■ **Prompt**:
Search the entries below for "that". Report each line where it occurs.
◆ ◆ ◆
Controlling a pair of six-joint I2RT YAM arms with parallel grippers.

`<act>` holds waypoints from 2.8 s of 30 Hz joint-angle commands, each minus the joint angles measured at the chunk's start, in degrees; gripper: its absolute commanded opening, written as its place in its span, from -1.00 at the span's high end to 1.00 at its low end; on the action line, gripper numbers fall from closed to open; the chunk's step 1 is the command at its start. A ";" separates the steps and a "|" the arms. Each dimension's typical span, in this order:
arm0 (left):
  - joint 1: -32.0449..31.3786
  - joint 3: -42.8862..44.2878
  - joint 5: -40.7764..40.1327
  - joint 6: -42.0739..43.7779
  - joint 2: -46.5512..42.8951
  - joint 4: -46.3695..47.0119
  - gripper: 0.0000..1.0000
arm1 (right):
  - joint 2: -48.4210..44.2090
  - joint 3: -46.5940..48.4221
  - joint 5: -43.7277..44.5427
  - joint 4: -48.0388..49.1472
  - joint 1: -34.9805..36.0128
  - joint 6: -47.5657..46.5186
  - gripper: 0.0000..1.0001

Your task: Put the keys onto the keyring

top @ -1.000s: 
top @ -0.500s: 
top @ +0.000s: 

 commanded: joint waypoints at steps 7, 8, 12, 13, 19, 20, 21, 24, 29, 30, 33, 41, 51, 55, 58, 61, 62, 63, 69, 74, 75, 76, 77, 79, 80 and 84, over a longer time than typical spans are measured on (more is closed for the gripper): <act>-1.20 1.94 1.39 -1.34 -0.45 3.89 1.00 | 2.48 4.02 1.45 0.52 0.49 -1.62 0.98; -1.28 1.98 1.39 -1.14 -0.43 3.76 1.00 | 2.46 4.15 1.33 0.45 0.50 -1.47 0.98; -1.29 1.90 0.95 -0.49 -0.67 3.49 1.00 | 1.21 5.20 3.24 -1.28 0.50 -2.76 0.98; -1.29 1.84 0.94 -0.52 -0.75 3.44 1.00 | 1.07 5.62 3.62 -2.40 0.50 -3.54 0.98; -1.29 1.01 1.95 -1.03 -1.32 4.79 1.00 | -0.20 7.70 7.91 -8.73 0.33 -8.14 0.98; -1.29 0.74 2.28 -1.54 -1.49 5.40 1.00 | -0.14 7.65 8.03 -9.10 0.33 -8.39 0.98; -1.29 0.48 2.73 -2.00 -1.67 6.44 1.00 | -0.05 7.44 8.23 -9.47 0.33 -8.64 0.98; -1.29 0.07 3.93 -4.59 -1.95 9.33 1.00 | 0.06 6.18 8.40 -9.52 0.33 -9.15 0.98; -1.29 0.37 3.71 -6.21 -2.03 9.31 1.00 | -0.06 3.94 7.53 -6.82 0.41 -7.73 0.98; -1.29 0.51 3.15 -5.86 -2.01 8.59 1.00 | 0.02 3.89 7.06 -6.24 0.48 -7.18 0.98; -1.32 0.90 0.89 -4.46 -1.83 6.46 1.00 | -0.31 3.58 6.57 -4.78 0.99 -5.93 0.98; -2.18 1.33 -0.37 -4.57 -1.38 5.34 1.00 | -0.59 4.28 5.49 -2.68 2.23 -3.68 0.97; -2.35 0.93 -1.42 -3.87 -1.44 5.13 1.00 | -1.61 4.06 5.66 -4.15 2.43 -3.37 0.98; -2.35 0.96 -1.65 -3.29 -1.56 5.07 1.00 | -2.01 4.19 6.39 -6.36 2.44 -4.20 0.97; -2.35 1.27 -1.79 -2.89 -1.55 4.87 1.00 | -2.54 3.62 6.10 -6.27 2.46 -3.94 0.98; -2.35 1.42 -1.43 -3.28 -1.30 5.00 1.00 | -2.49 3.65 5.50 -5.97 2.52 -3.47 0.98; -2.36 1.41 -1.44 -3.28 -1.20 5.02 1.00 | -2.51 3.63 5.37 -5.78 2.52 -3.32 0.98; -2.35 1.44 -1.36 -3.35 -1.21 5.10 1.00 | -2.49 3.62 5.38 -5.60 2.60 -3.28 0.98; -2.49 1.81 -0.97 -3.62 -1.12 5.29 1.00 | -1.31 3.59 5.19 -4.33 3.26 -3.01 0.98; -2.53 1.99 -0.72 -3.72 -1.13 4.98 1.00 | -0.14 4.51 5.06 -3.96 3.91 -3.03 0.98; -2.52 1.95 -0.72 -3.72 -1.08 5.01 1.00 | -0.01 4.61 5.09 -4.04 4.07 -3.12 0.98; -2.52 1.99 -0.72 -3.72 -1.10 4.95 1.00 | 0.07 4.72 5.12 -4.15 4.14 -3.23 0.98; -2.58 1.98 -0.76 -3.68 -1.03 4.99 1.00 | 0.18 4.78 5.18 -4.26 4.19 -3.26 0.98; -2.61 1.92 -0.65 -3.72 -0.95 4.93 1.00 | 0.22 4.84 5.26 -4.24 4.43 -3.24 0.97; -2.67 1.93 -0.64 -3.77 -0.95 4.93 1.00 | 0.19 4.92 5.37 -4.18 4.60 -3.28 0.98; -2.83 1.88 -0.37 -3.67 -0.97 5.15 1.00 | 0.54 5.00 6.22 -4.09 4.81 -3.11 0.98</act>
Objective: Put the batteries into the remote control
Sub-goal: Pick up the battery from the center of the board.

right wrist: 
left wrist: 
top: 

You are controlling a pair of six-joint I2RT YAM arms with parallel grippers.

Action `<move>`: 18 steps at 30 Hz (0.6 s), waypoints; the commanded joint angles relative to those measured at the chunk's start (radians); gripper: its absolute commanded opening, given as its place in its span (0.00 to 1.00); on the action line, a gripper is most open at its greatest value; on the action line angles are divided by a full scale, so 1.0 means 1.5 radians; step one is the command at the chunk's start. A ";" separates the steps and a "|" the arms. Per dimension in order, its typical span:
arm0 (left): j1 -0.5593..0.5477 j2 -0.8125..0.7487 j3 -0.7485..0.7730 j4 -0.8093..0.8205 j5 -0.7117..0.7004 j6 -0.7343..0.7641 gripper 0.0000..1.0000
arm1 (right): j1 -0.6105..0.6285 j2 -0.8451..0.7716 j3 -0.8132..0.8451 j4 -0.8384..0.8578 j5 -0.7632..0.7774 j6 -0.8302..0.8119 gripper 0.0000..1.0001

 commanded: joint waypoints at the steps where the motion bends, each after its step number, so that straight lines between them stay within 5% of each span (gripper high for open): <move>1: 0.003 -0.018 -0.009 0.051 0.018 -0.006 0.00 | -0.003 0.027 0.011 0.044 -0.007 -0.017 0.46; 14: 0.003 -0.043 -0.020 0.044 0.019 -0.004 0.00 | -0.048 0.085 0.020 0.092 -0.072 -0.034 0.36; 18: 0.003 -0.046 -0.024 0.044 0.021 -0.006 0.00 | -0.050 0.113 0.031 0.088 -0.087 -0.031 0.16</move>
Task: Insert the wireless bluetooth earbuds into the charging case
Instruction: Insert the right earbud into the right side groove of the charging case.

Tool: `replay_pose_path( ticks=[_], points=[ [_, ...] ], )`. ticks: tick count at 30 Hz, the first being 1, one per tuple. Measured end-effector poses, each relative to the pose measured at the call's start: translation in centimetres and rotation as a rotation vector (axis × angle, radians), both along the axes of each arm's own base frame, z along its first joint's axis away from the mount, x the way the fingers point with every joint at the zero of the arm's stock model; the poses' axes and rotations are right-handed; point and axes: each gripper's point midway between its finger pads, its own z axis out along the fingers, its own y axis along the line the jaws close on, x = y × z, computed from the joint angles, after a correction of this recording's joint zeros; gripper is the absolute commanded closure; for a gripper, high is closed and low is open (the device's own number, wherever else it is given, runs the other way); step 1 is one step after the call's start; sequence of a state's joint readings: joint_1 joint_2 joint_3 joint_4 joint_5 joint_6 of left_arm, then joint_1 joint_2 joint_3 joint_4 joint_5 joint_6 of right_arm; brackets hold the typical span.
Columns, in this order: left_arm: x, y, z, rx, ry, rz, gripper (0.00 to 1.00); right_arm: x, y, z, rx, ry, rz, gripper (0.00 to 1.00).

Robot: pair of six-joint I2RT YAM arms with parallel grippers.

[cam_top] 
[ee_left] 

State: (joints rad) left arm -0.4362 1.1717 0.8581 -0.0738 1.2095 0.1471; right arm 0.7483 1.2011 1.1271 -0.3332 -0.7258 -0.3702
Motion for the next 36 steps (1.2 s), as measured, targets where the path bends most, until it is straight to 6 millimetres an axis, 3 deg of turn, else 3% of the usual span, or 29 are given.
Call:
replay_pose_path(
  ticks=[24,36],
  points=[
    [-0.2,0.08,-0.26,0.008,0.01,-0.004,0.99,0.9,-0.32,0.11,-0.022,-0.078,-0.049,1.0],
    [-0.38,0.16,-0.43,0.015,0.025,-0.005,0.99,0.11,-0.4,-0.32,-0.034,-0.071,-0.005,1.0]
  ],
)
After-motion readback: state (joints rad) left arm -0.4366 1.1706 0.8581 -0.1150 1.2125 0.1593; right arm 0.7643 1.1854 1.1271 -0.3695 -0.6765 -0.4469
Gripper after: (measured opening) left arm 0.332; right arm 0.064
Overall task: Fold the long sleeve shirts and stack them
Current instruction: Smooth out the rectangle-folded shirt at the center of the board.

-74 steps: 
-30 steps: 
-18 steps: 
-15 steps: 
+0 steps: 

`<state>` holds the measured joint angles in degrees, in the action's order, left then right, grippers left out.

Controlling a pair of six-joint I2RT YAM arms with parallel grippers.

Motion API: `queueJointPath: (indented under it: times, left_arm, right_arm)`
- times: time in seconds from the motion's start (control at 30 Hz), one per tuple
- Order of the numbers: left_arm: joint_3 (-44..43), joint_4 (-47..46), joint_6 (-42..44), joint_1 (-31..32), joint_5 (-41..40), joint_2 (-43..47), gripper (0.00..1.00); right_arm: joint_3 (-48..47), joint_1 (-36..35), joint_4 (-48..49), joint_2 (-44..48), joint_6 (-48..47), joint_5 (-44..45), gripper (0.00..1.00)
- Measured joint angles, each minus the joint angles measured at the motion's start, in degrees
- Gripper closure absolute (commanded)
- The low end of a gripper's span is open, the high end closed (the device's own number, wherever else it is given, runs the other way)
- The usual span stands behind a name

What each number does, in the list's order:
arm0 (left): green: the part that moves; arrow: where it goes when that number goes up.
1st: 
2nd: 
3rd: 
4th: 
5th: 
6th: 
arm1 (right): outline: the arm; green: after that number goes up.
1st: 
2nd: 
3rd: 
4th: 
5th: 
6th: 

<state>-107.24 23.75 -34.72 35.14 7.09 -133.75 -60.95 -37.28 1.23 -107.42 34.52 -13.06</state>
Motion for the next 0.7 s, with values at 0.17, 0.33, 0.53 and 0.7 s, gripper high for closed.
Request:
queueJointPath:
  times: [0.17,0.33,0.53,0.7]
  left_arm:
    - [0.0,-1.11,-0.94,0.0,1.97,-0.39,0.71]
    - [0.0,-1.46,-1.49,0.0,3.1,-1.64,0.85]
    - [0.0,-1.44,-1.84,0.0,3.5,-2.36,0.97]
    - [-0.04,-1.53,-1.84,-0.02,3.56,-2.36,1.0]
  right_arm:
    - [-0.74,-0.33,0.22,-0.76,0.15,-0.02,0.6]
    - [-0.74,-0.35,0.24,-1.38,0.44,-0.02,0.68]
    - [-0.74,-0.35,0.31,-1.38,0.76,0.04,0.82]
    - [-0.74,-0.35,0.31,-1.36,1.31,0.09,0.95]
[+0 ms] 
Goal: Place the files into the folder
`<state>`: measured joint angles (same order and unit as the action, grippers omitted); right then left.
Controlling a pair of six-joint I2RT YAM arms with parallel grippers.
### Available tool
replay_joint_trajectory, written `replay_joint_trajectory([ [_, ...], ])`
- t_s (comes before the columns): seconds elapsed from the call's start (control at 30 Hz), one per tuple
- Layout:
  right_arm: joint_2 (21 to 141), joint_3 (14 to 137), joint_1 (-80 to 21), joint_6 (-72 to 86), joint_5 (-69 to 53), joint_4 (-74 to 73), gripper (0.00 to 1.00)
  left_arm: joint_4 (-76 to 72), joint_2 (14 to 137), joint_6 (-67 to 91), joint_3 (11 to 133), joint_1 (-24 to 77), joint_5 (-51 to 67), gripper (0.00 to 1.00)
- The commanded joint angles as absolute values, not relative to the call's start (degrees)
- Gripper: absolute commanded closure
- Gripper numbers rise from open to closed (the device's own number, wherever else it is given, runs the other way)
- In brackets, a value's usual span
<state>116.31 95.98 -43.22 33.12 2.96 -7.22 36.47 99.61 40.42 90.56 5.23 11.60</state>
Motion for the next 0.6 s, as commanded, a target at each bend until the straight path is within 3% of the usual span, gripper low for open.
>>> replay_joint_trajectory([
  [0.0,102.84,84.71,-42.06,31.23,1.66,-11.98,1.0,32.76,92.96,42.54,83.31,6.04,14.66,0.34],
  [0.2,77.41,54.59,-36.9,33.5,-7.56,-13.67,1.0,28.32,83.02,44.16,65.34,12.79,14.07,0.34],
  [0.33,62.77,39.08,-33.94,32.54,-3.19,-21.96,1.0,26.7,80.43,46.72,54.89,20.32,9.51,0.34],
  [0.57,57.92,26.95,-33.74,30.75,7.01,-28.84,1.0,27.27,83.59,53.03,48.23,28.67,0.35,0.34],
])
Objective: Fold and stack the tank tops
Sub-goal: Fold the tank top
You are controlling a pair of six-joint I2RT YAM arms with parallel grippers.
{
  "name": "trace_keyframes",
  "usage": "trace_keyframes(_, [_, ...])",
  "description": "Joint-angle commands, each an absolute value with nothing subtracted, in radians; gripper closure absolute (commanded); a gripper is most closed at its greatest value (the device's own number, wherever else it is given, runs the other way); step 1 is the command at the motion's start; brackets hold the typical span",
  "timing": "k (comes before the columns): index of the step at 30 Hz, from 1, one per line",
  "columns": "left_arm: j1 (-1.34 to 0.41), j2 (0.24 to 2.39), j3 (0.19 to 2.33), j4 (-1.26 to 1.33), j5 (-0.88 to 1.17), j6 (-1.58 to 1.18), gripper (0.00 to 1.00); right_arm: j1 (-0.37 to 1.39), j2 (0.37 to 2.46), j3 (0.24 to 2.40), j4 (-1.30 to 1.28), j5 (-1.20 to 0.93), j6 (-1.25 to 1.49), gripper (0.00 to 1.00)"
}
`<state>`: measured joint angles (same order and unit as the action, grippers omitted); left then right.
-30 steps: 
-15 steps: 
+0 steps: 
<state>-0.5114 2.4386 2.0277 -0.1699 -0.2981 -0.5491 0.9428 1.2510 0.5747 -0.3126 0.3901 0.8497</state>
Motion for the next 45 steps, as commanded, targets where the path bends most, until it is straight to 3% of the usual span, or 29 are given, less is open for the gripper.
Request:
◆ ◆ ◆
■ **Problem solution**:
 commanded: joint waypoints at the steps where the motion bends, each after its step number, so that straight lines between them stay within 5% of each span (gripper high for open): <move>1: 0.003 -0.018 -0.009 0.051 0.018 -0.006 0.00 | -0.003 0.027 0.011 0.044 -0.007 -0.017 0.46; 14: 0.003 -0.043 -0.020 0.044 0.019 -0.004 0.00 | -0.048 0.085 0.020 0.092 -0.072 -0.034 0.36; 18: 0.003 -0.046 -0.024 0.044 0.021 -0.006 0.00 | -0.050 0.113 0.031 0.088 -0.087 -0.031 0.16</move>
arm0 (left): green: the part that moves; arrow: where it goes when that number goes up.
arm1 (right): outline: the arm; green: after that number goes up.

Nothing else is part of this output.